Na mistrzostwach świata 2010… wszystkie trzy grupowe mecze zremisowali. Od awansu do 1/8 finału dzieliła ich zaledwie jedna bramka, bowiem Słowacja, która w grupie F uplasowała się na drugim miejscu, miała zaledwie punkt przewagi. Słowacy byli zresztą jedyną drużyną, z którą Nowa Zelandia na tym turnieju przegrywała. Przez nieco ponad 40 minut „All Whites” przegrywali po golu Roberta Vittka, ale w doliczonym czasie na 1:1 wyrównał Winston Reid, który występami na tym mundialu zapracował na transfer do West Hamu.
W drugiej kolejce to oni wypuścili prowadzenie z rąk, na które w siódmej minucie meczu z Włochami wyszli po bramce Shane’a Smeltza. Jednak nieco ponad 20 minut później trafieniem z rzutu karnego do wyrównania doprowadził Vincenzo Iaquinta. W ostatniej serii gier Nowozelandczycy zremisowali 0:0 z Paragwajem, który sensacyjnie wygrał grupę F. Zespół z Australii i Oceanii zajął zaś trzecie miejsce, plasując się wyżej od broniących wówczas tytułu mistrza świata Włochów, którzy po raz pierwszy od 36 lat nie wyszli na mundialu z grupy.

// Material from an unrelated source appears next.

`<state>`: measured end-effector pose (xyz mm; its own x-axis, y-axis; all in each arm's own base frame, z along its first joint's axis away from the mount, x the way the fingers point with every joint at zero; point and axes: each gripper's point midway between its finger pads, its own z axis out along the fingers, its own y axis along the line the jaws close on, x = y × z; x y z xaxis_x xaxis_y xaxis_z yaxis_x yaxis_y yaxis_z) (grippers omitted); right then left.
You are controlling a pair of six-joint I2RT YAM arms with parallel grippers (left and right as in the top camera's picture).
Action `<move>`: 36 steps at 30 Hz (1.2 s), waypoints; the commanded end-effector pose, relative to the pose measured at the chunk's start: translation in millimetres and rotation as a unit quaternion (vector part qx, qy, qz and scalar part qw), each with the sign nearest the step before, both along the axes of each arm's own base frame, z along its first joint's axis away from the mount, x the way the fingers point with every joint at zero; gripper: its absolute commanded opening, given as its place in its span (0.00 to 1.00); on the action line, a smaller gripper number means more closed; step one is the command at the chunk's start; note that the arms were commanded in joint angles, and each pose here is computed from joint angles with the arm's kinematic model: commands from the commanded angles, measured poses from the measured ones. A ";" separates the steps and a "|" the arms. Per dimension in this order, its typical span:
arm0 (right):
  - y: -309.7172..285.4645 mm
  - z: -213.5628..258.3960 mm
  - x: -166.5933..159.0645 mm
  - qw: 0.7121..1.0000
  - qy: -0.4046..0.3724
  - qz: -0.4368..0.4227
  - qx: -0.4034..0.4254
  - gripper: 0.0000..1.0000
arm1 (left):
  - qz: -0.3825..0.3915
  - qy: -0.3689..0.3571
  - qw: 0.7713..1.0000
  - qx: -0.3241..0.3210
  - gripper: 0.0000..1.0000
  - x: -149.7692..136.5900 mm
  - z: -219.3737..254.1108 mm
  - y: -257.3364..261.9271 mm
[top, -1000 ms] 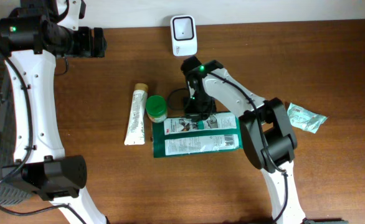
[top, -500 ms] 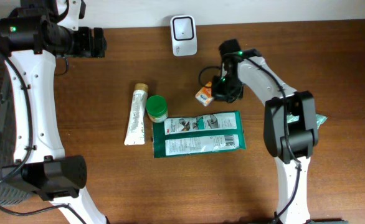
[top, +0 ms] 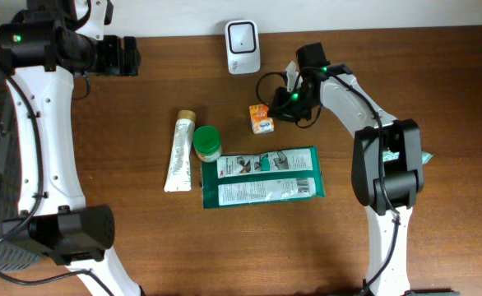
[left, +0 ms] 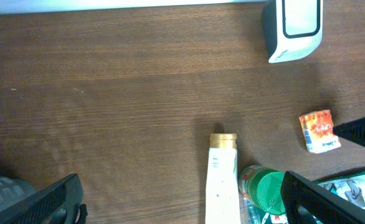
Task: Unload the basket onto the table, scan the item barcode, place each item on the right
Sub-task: 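Lift the Kleenex pack with the right gripper toward the scanner, then hold the Kleenex pack in front of the white scanner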
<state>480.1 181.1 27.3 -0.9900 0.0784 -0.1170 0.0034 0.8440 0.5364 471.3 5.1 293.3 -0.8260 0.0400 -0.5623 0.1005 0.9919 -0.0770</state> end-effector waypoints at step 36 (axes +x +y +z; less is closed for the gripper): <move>15.0 -29.4 -16.3 0.998 0.022 0.017 -0.058 0.26 | -0.010 -0.009 1.000 0.001 0.99 -0.9 5.7 -1.8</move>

Co ciekawe, w obecnej kadrze Nowej Zelandii znajduje się dwóch zawodników, którzy zagrali na mundialu w RPA. Obecny kapitan „Całych Białych” Chris Wood na MŚ 2010 we wszystkich trzech meczach wchodził z ławki. Z kolei aktualny rezerwowy Tommy Smith na tym turnieju wszystkie trzy mecze rozegrał w pełnym wymiarze czasowym. Podczas MŚ 2026 stoper Auckland FC będzie miał 36 lat, więc jego udział w tym turnieju stoi pod znakiem zapytania. Wood zaś z pewnością będzie pełnił rolę lidera swojej reprezentacji.
Dodajmy, że choć Nowa Kaledonia poległa w decydującym starciu, wciąż ma szanse na awans na przyszłoroczny mundial. W marcu 2026 „Les Cogues” czekają bowiem baraże interkontynentalne, w którym oprócz jednego przedstawiciela strefy OFC zagrają po jednym przedstawicielu strefy azjatyckiej, Afryki, Ameryki Południowej oraz dwie drużyny ze strefy Ameryki Północnej. Dwie najwyżej rozstawione drużyny zagrają tylko w finale, pozostałe cztery zaś muszą przejść etap półfinału. Wyjazd na MŚ czeka dwóch uczestników interkontynentalnych barażów.